Figure 4. GILT in TECs is necessary for efficient deletion of TRP1-specific T cells.

To limit T cell specificity to TRP1 and assess the development of TRP1-specific T cell tolerance, all donor and recipient animals in these studies were on the RAG−/− background and expressed TRP1 Ag. Lethally irradiated RAG−/− or GILT−/−RAG−/− mice were reconstituted with bone marrow from Ag+GILT+/+Tg or Ag+GILT−/−Tg mice.

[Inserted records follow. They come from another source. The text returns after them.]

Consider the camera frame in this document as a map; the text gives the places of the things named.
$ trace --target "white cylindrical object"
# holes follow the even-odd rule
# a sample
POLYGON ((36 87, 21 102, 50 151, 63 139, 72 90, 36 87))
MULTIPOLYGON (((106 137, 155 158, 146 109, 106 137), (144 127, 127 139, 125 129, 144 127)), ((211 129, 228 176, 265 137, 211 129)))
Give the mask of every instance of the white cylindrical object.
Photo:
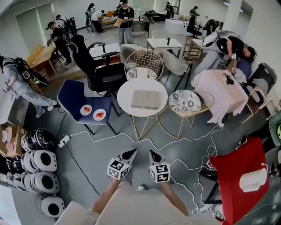
POLYGON ((261 185, 264 185, 267 180, 267 170, 263 168, 258 171, 243 174, 240 178, 240 188, 244 192, 256 191, 261 185))

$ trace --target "red cloth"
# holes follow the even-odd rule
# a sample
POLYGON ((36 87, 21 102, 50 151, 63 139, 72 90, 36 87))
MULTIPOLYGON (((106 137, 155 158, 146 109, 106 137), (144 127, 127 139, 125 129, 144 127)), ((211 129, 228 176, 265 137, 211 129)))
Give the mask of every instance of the red cloth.
POLYGON ((243 192, 239 186, 240 177, 249 172, 265 168, 262 143, 259 138, 248 138, 248 144, 226 155, 210 158, 216 168, 223 202, 223 225, 231 225, 245 216, 264 196, 269 187, 268 177, 258 191, 243 192))

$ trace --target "black t-shirt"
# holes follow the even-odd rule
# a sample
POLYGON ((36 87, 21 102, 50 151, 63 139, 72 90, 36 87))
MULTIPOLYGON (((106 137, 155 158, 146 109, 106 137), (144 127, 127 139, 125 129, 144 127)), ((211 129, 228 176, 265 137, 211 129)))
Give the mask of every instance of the black t-shirt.
MULTIPOLYGON (((133 8, 129 7, 127 9, 123 9, 122 7, 119 9, 119 11, 117 12, 117 15, 120 19, 124 19, 125 17, 130 18, 134 18, 135 16, 135 11, 133 8)), ((120 28, 129 28, 132 26, 133 21, 129 21, 127 23, 122 23, 120 25, 120 28)))
POLYGON ((216 20, 212 20, 209 24, 209 26, 207 27, 207 34, 211 34, 211 26, 213 26, 213 32, 216 30, 216 28, 219 26, 219 22, 216 20))
MULTIPOLYGON (((228 39, 232 42, 232 53, 235 53, 239 58, 244 58, 242 50, 246 47, 245 43, 234 36, 229 36, 228 39)), ((226 38, 221 38, 216 42, 218 48, 225 54, 228 54, 227 41, 226 38)))
POLYGON ((63 30, 61 27, 57 26, 54 30, 53 30, 53 36, 58 37, 58 40, 55 41, 55 45, 59 46, 62 45, 64 43, 63 39, 62 39, 62 35, 63 35, 63 30))

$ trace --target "table covered with pink cloth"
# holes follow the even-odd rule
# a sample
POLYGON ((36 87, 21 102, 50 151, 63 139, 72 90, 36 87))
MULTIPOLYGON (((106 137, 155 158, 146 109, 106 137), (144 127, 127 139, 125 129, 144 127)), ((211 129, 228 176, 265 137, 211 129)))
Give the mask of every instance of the table covered with pink cloth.
POLYGON ((210 109, 213 117, 208 123, 218 123, 223 127, 222 119, 225 114, 240 114, 248 101, 248 95, 227 70, 204 70, 194 78, 195 90, 209 92, 215 98, 215 104, 210 109), (227 74, 232 77, 234 84, 227 85, 227 74))

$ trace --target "gray floor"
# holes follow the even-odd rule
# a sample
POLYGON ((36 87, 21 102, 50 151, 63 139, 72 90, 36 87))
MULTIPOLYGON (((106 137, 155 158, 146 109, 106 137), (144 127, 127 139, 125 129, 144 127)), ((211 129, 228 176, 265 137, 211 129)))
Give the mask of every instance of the gray floor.
MULTIPOLYGON (((85 37, 89 36, 86 30, 82 30, 79 33, 83 34, 85 37)), ((156 24, 151 26, 150 38, 163 38, 168 34, 164 30, 164 24, 156 24)), ((182 35, 169 35, 172 38, 176 38, 182 44, 185 43, 185 36, 182 35)), ((114 43, 118 41, 118 34, 115 29, 106 30, 103 34, 98 34, 90 36, 86 40, 86 45, 90 45, 93 42, 105 41, 107 44, 114 43)), ((135 43, 146 46, 146 36, 138 35, 134 38, 135 43)), ((164 75, 161 77, 160 82, 165 84, 168 94, 171 94, 175 85, 177 84, 179 77, 176 75, 171 75, 167 81, 167 71, 164 71, 164 75)), ((185 79, 179 86, 182 89, 185 84, 185 79)), ((52 90, 47 93, 47 96, 56 99, 59 89, 52 90)), ((91 92, 87 84, 85 85, 85 95, 95 96, 96 94, 91 92)), ((121 133, 125 132, 135 140, 135 135, 130 124, 128 115, 121 112, 121 116, 117 117, 114 111, 110 115, 109 122, 114 127, 114 129, 121 133)), ((265 123, 265 115, 263 111, 260 111, 258 115, 254 116, 245 124, 241 125, 248 115, 243 111, 242 114, 233 116, 229 115, 223 131, 217 131, 213 134, 213 141, 216 144, 216 149, 218 155, 225 155, 235 150, 238 145, 239 138, 243 134, 249 134, 252 131, 260 128, 265 123)), ((29 106, 28 113, 25 120, 25 128, 32 129, 35 127, 44 127, 55 135, 57 135, 61 120, 64 117, 63 113, 58 113, 58 109, 54 109, 52 112, 45 113, 40 119, 35 119, 34 107, 29 106)), ((211 113, 205 112, 195 117, 194 126, 191 128, 186 121, 183 125, 180 138, 197 139, 201 136, 209 133, 215 124, 206 126, 206 121, 211 118, 211 113)), ((180 126, 180 118, 170 110, 164 111, 159 119, 161 120, 164 127, 166 127, 174 135, 180 126)), ((138 118, 137 127, 140 127, 145 123, 144 118, 138 118)), ((94 136, 95 140, 101 140, 113 136, 112 131, 107 127, 90 126, 90 128, 97 132, 94 136)), ((75 134, 84 131, 85 127, 81 124, 76 123, 69 115, 62 124, 61 133, 58 136, 60 140, 63 134, 75 134)), ((158 123, 145 135, 144 139, 151 139, 157 148, 162 148, 166 144, 175 141, 172 137, 167 135, 159 126, 158 123)), ((163 148, 161 153, 164 154, 168 162, 171 163, 175 159, 181 159, 190 168, 195 168, 201 166, 202 156, 207 154, 207 147, 212 143, 210 136, 202 138, 199 141, 180 141, 177 143, 170 144, 169 146, 163 148)), ((148 151, 150 149, 155 149, 150 141, 143 141, 135 143, 131 141, 127 136, 120 135, 115 138, 110 138, 105 141, 93 142, 90 137, 83 133, 71 137, 68 147, 73 152, 74 157, 78 161, 79 165, 88 176, 90 182, 96 187, 99 192, 102 192, 106 186, 110 183, 107 177, 107 164, 112 157, 115 157, 120 152, 124 150, 130 150, 133 148, 138 149, 138 155, 133 164, 133 187, 136 188, 139 185, 145 184, 147 188, 159 188, 159 185, 155 184, 148 173, 148 151)), ((67 205, 70 201, 74 200, 82 204, 85 208, 89 206, 97 199, 97 194, 94 192, 89 183, 87 183, 86 178, 82 175, 81 171, 75 164, 74 160, 70 157, 70 154, 66 147, 56 151, 58 159, 58 170, 57 175, 60 179, 61 192, 60 196, 64 199, 67 205)), ((271 162, 277 162, 277 149, 272 150, 267 153, 268 165, 271 162)), ((177 182, 184 183, 195 195, 195 200, 199 207, 203 205, 200 203, 201 188, 194 187, 193 184, 197 181, 198 171, 188 171, 182 164, 175 163, 171 167, 171 174, 177 180, 177 182)), ((200 182, 203 184, 203 199, 206 199, 208 193, 213 187, 213 183, 201 178, 200 182)), ((180 199, 187 206, 190 214, 195 208, 195 204, 192 201, 192 195, 188 193, 184 187, 177 184, 173 184, 172 188, 180 199)), ((273 201, 277 201, 277 208, 273 211, 271 206, 265 206, 260 210, 253 212, 251 215, 244 217, 239 224, 273 224, 280 215, 280 179, 274 178, 270 179, 270 190, 255 207, 262 206, 264 204, 273 204, 273 201)))

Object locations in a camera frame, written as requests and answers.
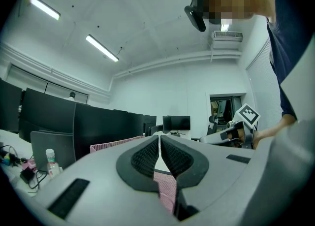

Thymocyte and lymph node cell subsets were analyzed eight weeks later. (A) Representative dot plots demonstrating the gating and mean frequency ± SEM of CD4SP cells in the thymus. (B) Frequency and (C) absolute number of CD4SP thymocytes (D) Representative dot plots demonstrating the mean frequency ± SEM of CD4+Vβ14+ lymph node cells. (E) Frequency and (F) absolute number of CD4+Vβ14+ lymph node cells. Data points (B, C, E, F) represent individual mice from three pooled experiments. (G) Representative dot plots demonstrating the mean frequency ± SEM of CD4SP thymocytes that are Vβ14+Foxp3+. (H) Frequency of Vβ14+Foxp3+ cells within CD4SP thymocytes. (I) Representative dot plots showing the mean frequency ± SEM of CD4+Vβ14+ lymph node cells that express Foxp3. (J) Frequency of TRP1-specific Treg cells in lymph nodes. (K) Tconv:Treg cell ratio in lymph nodes. Data points in (H, J, K) represent individual mice from two additional experiments. Groups were compared by ANOVA with the Bonferroni correction for multiple comparisons. *, p < 0.05, **, p < 0.01, ***, p < 0.001.